WORK ITEM
Copy the listing exactly, please, and keep every picture out of it.
****************
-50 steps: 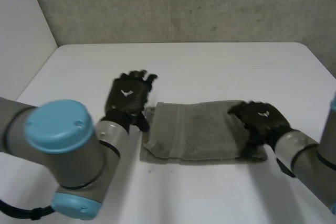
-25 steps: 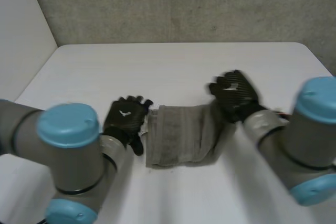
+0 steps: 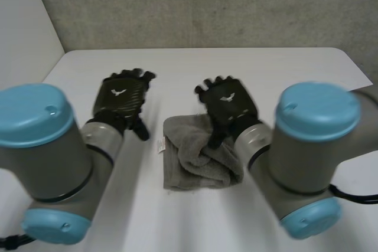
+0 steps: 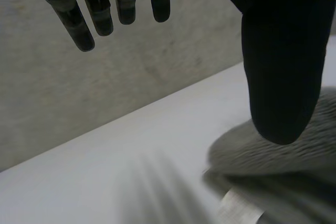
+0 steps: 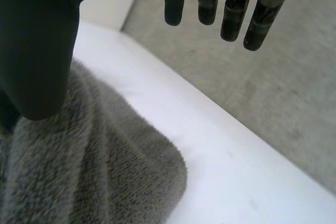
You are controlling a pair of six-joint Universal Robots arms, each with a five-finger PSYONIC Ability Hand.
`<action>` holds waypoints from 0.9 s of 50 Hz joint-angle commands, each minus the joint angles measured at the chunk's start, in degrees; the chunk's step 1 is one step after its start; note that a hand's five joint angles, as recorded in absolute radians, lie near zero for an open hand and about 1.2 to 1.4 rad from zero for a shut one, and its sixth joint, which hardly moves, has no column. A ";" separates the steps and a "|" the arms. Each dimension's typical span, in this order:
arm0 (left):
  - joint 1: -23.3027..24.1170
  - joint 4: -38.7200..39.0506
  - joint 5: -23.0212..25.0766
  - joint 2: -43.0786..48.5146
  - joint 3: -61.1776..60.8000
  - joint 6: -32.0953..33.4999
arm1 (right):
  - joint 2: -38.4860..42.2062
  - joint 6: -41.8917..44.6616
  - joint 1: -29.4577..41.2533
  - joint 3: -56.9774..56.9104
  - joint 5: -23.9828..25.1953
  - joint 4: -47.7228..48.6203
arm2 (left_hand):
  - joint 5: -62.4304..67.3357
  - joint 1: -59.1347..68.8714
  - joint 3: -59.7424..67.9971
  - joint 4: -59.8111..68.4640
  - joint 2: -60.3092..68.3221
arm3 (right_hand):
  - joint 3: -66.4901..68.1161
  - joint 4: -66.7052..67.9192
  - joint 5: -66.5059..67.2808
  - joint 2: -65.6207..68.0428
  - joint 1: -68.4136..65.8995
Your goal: Fold the laundry
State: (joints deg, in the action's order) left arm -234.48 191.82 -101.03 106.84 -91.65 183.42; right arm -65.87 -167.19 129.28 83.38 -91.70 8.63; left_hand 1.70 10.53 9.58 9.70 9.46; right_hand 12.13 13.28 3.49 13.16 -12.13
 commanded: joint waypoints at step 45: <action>-8.96 -32.44 2.94 -10.85 22.91 -7.02 | -16.03 -5.51 -15.99 -8.22 -5.59 -15.46 | -1.70 -0.53 0.42 0.30 0.54 | -2.13 -3.28 -3.49 -3.16 2.13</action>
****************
RESULT
-50 steps: 
-25 steps: 
+0 steps: 
+0 steps: 
+0 steps: 
You are controlling a pair of six-joint Universal Robots arms, each with a five-finger PSYONIC Ability Hand.
`<action>` holds waypoints from 0.9 s of 50 Hz joint-angle commands, each minus the joint angles measured at the chunk's start, in degrees; the chunk's step 1 is one step after its start; note that a hand's five joint angles, as recorded in absolute radians, lie near zero for an open hand and about 1.2 to 1.4 rad from zero for a shut one, and its sixth joint, which hardly moves, has no column. A ";" separates the steps and a "|" the arms. Each dimension's typical span, in this order:
arm0 (left):
  - joint 1: -23.3027..24.1170
  - joint 4: -38.7200..39.0506
  - joint 5: -23.0212..25.0766
  - joint 2: -43.0786..48.5146
  - joint 3: -61.1776..60.8000
  - joint 6: -32.0953..33.4999
arm1 (right):
  - joint 2: -38.4860..42.2062
  - joint 6: -41.8917..44.6616
  - joint 1: -29.4577..41.2533
  - joint 3: -56.9774..56.9104
  - joint 5: -23.9828..25.1953
  - joint 4: -47.7228..48.6203
arm2 (left_hand):
  - joint 5: -62.4304..67.3357
  - joint 1: -59.1347..68.8714
  - joint 3: -59.7424..67.9971
  - joint 4: -59.8111..68.4640
  - joint 2: -60.3092..68.3221
arm3 (right_hand):
  - joint 3: -66.4901..68.1161
  - joint 4: -66.7052..67.9192
  - joint 5: -66.5059..67.2808
  - joint 2: -65.6207..68.0428
  - joint 1: -68.4136..65.8995
Your goal: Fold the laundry
State: (joints deg, in the action's order) left arm -234.48 191.82 -101.03 106.84 -91.65 183.42; right arm -65.87 -167.19 129.28 83.38 -91.70 8.63; left_hand 1.70 10.53 9.58 9.70 9.46; right_hand 12.13 13.28 3.49 13.16 -12.13
 commanded: joint waypoints at step 45: <action>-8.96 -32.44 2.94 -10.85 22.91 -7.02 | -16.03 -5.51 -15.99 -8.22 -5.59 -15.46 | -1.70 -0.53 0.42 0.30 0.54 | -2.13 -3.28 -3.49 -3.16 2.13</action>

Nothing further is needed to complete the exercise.